» Work instruction
Only the lines running from the one with "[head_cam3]" to the end of the listing should be returned, each exactly as it appears, with both ends kept.

» Information shown
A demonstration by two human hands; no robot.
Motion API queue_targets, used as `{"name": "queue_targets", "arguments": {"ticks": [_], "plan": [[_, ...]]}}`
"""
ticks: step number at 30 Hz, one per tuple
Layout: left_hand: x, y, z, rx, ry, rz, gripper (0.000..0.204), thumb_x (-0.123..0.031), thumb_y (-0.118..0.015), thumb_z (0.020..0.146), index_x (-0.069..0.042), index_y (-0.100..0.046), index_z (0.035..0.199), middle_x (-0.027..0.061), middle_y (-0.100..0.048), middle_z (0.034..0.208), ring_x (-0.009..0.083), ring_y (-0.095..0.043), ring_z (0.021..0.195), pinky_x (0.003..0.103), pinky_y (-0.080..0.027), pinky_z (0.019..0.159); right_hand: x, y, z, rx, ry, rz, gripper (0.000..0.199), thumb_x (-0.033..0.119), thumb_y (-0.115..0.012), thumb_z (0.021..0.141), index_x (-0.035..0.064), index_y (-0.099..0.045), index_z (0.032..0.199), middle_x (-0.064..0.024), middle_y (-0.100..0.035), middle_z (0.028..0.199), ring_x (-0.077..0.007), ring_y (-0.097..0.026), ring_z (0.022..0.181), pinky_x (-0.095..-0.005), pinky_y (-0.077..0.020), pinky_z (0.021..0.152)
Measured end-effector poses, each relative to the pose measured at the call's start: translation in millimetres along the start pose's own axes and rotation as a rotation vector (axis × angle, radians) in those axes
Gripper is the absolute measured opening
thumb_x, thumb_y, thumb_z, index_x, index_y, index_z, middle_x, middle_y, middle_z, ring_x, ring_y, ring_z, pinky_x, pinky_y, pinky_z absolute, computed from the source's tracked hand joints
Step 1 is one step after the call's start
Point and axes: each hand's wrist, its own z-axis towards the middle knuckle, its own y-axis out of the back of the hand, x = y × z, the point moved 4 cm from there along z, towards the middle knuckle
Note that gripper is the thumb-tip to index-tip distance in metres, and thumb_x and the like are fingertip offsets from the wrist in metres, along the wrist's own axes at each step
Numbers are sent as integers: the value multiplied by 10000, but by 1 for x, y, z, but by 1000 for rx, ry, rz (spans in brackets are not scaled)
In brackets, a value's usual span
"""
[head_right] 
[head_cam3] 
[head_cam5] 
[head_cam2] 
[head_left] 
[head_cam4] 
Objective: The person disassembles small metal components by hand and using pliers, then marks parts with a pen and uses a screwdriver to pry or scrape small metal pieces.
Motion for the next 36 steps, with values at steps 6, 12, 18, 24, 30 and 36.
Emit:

» Response to the task
[head_cam3] 
[head_cam5] 
[head_cam2] 
[head_left] 
[head_cam4] 
Objective: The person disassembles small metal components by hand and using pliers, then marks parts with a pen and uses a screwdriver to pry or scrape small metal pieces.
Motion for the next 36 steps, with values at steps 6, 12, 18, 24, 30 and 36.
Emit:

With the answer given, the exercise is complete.